■ YOUR INSTRUCTIONS: Show every line below where "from" can be found.

■ DATA SECTION:
_ _ _ _ _
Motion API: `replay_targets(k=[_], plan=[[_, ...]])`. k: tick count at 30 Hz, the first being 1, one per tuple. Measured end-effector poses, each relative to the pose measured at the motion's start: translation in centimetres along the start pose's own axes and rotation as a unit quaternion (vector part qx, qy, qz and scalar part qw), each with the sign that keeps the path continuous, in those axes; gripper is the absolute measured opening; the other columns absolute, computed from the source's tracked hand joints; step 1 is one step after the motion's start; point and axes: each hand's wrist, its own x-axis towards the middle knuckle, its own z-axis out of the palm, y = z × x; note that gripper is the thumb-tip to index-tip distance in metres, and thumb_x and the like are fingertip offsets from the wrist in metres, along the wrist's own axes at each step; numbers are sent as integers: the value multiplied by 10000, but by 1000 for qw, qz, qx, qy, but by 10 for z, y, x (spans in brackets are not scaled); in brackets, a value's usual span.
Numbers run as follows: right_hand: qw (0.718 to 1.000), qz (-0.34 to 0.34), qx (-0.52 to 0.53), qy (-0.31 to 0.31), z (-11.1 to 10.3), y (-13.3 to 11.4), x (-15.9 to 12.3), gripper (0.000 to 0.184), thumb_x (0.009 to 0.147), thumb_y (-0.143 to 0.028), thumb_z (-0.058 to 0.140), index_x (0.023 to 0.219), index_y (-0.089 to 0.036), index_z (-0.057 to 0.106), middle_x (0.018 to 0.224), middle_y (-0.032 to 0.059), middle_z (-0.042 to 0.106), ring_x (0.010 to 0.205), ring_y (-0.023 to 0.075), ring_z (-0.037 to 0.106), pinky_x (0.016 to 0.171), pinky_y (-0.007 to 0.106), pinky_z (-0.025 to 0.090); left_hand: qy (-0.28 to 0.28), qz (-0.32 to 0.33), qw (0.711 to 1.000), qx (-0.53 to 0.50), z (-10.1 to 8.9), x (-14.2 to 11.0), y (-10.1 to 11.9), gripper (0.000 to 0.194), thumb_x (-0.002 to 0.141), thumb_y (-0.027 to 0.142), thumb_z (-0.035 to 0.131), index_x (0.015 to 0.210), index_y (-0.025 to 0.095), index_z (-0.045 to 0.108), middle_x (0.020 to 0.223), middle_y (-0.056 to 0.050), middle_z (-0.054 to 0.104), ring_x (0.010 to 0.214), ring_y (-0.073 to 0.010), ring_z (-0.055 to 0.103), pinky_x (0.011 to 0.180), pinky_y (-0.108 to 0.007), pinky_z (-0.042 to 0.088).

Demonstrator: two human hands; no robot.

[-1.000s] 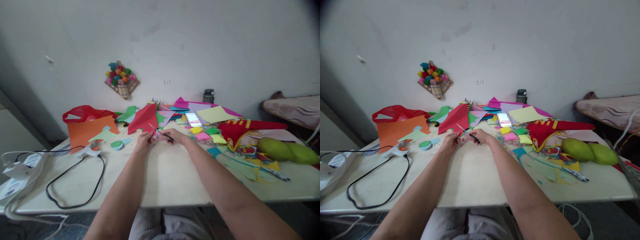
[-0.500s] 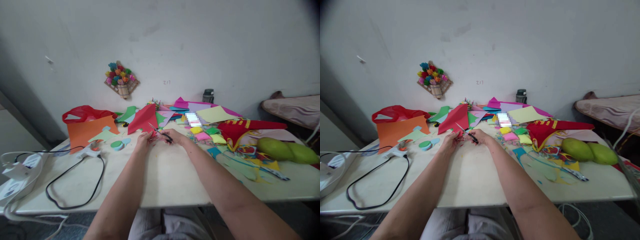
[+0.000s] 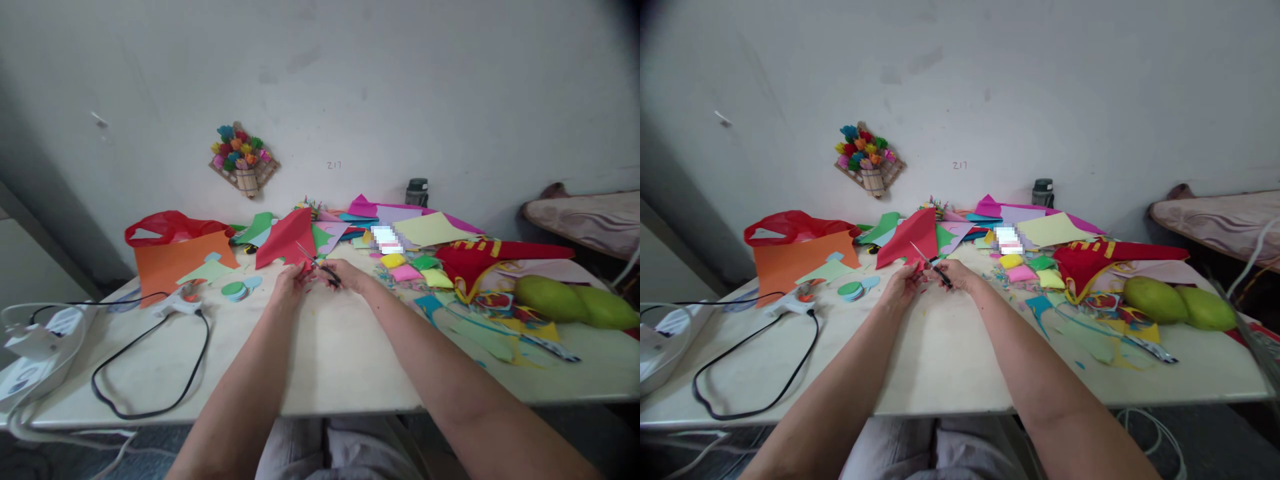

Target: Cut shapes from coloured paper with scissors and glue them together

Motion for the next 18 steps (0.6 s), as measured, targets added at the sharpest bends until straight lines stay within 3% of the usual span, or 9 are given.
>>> replay_targets(k=[18], plan=[[1000, -10, 13, 6, 6, -1, 0, 223, 724, -350, 615, 732, -159, 501, 457, -76, 472, 322, 43, 405, 296, 159, 228, 37, -6, 999, -30, 3, 1, -2, 104, 724, 46, 568, 658, 101, 626, 649, -54, 657, 553, -107, 601, 569, -213, 501]])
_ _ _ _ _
■ WORKED SOLUTION:
Motion API: `replay_targets(k=[_], plan=[[_, ...]])`. k: tick count at 30 Hz, the first being 1, one per tuple. Measured end-effector poses, each relative to the pose measured at the motion's start: translation in centimetres along the start pose's own axes and rotation as a unit quaternion (vector part qx, qy, qz and scalar part qw), each with the sign that keeps the path continuous, in those axes; gripper is the absolute measured opening; the other columns absolute, computed from the source's tracked hand joints; step 1 is one step after the motion's start; point and axes: each hand's wrist, its own x-axis towards the middle knuckle, its own z-axis out of the palm, y = z × x; note that gripper is the thumb-tip to index-tip distance in metres, and thumb_x and the like are fingertip offsets from the wrist in metres, along the wrist's own axes at each step; numbers are sent as integers: the value multiplied by 10000, but by 1000 for qw, qz, qx, qy, but by 10 for z, y, x (spans in brackets are not scaled); in brackets, a value's usual span.
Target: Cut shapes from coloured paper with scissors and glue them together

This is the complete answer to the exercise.